Strosser has a few practical coping suggestions for Stage IV patients:

  1. Consider clinical trial participation sooner than later. Your body may be stronger then, increasing your odds of qualifying.

  2. Work with your oncologist to customize therapies and relieve treatment side effects to sustain quality of life. Ask about potential differences in impact and side effects if you consider medication changes.

  3. Metastatic disease is a difficult roller coaster ride. Find a compatible counselor, therapist, or social worker for you and your family members early in the treatment process.

  4. Try to live as though you don’t have cancer. Maintain prized relationships and pleasurable activities; savor life every day you have it.

  5. Have a “waiting room hobby” like knitting or reading that doesn’t require a “wi-fi” connection.

  6. Use support groups to learn from other similarly diagnosed patients and to sustain hope.

Some hope stems from intensifying IBC research at the few leading US IBC centers (MD Anderson, Dana-Farber, Duke University, and Northwestern).
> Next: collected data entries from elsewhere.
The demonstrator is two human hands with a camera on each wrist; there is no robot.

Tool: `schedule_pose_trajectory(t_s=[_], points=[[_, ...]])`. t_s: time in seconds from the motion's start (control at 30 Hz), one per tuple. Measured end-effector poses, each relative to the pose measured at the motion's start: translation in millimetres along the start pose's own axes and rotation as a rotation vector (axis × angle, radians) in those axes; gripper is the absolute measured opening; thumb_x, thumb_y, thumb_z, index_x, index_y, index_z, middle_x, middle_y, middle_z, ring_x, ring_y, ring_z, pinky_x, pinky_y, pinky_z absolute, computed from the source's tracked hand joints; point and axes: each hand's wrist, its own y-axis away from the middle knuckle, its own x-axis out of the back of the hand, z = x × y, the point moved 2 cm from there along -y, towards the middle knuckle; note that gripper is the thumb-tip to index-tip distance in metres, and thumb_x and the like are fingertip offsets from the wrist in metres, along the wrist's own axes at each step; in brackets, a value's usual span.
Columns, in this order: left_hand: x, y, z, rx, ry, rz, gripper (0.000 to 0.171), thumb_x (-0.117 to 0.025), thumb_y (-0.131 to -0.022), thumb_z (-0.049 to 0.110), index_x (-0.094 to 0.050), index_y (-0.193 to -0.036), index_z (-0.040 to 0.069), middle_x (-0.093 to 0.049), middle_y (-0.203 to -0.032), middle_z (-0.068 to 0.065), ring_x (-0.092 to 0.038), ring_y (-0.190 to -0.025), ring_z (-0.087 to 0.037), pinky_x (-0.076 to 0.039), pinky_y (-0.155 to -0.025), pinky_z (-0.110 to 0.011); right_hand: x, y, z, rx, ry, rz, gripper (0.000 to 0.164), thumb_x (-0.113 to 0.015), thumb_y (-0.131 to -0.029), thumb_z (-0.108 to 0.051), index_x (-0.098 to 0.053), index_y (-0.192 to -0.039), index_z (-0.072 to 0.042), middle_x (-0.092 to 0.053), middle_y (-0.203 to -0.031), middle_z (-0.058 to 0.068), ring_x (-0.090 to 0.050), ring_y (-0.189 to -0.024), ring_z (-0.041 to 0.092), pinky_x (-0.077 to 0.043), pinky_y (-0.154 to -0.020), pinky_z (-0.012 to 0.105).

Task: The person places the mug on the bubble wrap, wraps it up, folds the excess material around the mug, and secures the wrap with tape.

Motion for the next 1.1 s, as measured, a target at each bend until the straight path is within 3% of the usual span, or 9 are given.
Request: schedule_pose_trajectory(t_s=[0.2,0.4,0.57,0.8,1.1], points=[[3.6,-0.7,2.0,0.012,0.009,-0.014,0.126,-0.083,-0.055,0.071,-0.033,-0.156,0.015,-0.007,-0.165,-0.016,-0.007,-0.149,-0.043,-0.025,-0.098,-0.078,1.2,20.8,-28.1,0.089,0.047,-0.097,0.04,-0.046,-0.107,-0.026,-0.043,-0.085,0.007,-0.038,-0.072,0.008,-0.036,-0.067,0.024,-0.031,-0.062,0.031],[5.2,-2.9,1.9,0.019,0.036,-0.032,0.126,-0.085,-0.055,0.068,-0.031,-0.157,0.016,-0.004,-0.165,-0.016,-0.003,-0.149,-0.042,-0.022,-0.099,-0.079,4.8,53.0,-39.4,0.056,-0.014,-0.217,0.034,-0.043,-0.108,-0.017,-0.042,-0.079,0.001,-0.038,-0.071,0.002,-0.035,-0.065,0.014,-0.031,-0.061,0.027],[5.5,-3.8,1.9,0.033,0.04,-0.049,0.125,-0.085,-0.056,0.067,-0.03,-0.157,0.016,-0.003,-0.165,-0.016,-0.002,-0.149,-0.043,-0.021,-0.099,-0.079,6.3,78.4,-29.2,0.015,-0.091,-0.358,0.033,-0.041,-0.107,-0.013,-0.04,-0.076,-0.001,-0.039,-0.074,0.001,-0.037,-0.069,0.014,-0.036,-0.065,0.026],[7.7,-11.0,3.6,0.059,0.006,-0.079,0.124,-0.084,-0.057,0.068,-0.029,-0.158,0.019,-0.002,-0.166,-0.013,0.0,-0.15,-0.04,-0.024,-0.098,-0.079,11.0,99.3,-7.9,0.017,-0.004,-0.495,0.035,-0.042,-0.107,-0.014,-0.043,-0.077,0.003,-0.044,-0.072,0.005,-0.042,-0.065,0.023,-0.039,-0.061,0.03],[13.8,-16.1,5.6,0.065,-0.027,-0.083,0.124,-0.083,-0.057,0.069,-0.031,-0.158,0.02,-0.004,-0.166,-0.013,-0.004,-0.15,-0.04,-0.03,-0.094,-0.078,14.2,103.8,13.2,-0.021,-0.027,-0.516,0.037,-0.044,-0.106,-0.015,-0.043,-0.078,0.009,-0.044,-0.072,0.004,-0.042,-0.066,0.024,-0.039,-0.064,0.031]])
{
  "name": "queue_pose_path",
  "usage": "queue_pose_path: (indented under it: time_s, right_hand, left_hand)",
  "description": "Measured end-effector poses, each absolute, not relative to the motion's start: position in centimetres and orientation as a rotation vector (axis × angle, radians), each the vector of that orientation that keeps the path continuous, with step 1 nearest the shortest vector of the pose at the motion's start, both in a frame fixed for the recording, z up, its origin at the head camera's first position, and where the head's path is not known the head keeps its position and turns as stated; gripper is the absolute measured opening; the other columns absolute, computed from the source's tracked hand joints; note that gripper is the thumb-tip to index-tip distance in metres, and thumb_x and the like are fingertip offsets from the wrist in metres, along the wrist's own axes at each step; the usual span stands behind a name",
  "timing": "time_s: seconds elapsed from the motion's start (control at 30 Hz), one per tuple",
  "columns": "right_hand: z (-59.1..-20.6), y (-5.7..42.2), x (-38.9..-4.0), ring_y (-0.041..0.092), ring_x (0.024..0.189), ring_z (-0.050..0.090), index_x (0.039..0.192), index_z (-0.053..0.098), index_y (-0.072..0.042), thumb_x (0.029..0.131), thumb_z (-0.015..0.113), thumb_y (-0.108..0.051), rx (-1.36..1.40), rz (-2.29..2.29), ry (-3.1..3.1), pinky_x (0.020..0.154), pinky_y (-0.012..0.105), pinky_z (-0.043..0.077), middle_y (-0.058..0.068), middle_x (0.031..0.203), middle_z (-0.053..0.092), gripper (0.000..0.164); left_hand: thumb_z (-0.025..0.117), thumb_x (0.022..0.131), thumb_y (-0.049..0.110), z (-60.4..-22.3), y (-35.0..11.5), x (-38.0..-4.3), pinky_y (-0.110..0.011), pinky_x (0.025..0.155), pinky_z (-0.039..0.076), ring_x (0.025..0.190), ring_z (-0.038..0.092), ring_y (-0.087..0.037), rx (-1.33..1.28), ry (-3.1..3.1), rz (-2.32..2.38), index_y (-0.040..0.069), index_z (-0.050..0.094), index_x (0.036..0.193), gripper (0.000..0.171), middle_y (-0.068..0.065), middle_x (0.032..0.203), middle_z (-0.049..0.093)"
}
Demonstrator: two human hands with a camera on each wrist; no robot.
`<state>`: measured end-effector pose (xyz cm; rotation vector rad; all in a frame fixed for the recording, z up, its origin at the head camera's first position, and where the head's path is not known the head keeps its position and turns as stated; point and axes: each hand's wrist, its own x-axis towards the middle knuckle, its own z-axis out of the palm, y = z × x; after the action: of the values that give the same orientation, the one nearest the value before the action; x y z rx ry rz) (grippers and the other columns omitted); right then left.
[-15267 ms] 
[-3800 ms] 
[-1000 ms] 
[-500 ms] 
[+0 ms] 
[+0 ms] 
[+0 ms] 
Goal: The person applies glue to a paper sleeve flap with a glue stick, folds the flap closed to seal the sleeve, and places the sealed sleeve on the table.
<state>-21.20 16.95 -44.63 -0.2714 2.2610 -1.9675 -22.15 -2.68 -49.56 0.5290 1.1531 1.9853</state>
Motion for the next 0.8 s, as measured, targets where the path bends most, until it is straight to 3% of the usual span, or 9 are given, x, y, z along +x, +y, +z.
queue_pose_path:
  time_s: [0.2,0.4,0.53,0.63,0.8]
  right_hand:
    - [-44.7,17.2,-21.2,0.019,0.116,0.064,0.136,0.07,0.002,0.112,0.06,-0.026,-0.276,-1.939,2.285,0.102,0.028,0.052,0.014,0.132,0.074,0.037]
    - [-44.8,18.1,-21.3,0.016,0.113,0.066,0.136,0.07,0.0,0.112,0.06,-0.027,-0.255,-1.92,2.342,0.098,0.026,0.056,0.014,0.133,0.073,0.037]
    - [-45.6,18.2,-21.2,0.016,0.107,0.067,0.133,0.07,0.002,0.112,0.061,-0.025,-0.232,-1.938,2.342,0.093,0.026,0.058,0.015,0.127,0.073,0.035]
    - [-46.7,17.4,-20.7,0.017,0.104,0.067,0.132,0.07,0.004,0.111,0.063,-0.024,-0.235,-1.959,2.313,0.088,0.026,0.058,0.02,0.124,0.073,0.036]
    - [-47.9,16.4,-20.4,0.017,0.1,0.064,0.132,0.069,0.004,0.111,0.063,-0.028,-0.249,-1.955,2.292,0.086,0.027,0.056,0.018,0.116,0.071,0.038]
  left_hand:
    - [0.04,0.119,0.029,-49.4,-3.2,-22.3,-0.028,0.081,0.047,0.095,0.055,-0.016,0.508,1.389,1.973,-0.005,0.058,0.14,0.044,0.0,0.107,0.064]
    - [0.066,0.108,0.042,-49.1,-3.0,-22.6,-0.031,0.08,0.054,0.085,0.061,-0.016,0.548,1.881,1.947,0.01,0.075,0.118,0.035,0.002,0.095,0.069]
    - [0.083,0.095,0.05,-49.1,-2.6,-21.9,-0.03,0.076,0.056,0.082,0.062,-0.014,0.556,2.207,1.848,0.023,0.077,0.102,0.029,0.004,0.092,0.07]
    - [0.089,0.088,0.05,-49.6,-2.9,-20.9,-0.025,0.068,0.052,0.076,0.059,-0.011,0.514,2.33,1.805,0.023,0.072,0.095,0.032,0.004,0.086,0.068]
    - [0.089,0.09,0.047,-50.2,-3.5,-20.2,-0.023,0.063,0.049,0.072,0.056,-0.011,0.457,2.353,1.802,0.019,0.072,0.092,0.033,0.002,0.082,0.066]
Such work is funded in part through new, focused organizations like the IBC Network Foundation, which boosts patient awareness and raises money to fund research into what IBC is, how it spreads so fast, and how to control it. Dr. Jacqueline Bromberg of Memorial Sloan-Kettering Cancer Center says that understanding IBC biology is “beyond complicated,” so focused research and information sharing among existing experts is essential to defining the problem, let alone solving it.

Terry Arnold, IBC Network Foundation founder, says that understanding IBC’s science may be critical to helping patients to cope and to live, since early diagnosis isn’t yet possible:

For IBC, focus on late-stage research and helping patients live with a late-stage diagnosis may be an important priority. We must translate the years of general breast cancer awareness into deliberate action against this lethal form of breast cancer. IBC kills quickly, so thousands of women urgently need new therapies now.